Your assignment:
Copy out exactly the lines below that run from the one holding "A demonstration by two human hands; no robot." to the one holding "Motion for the", keeping both of those lines and no others.

Available data:

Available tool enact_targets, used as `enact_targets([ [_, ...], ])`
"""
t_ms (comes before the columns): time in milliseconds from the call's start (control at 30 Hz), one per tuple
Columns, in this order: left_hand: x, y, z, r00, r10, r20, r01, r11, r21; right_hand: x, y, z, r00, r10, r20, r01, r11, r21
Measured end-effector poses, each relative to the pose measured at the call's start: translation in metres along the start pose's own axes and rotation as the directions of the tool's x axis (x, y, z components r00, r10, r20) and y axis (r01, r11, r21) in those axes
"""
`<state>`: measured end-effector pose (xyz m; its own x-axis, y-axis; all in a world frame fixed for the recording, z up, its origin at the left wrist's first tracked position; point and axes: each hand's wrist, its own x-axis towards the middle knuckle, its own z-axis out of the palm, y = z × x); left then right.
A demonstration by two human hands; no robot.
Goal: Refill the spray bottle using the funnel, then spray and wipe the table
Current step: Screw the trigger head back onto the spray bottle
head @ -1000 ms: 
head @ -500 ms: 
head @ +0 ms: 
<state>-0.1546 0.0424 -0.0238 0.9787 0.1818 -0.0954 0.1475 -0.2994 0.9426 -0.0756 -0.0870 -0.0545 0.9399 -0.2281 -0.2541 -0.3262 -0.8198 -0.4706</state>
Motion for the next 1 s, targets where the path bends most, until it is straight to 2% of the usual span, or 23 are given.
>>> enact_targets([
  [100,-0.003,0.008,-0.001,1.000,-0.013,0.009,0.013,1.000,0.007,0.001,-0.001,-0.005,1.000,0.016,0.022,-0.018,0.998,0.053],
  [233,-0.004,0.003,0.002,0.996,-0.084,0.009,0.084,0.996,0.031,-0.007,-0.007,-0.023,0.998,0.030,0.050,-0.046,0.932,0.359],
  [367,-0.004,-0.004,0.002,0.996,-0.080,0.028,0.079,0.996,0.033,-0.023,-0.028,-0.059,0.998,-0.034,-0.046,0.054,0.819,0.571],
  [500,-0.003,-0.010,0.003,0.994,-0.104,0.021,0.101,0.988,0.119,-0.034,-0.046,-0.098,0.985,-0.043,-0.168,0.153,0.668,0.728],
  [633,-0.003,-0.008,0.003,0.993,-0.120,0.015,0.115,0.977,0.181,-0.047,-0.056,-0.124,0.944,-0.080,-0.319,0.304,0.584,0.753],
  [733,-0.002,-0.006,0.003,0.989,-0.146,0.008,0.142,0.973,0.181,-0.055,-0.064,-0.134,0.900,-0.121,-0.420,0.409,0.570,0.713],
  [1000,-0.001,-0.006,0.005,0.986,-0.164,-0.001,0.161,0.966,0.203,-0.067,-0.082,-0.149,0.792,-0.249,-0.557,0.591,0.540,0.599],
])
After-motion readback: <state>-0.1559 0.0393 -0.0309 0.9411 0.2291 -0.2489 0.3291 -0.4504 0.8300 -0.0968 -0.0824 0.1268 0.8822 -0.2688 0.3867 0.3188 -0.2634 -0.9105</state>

Task output:
A demonstration by two human hands; no robot.
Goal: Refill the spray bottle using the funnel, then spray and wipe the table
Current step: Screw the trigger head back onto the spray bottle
head @ -1000 ms: 
head @ -500 ms: 
head @ +0 ms: 
<state>-0.1546 0.0424 -0.0238 0.9787 0.1818 -0.0954 0.1475 -0.2994 0.9426 -0.0756 -0.0870 -0.0545 0.9399 -0.2281 -0.2541 -0.3262 -0.8198 -0.4706</state>
Motion for the next 1 s, targets where the path bends most, until it is straight to 2% of the usual span, or 23 are given.

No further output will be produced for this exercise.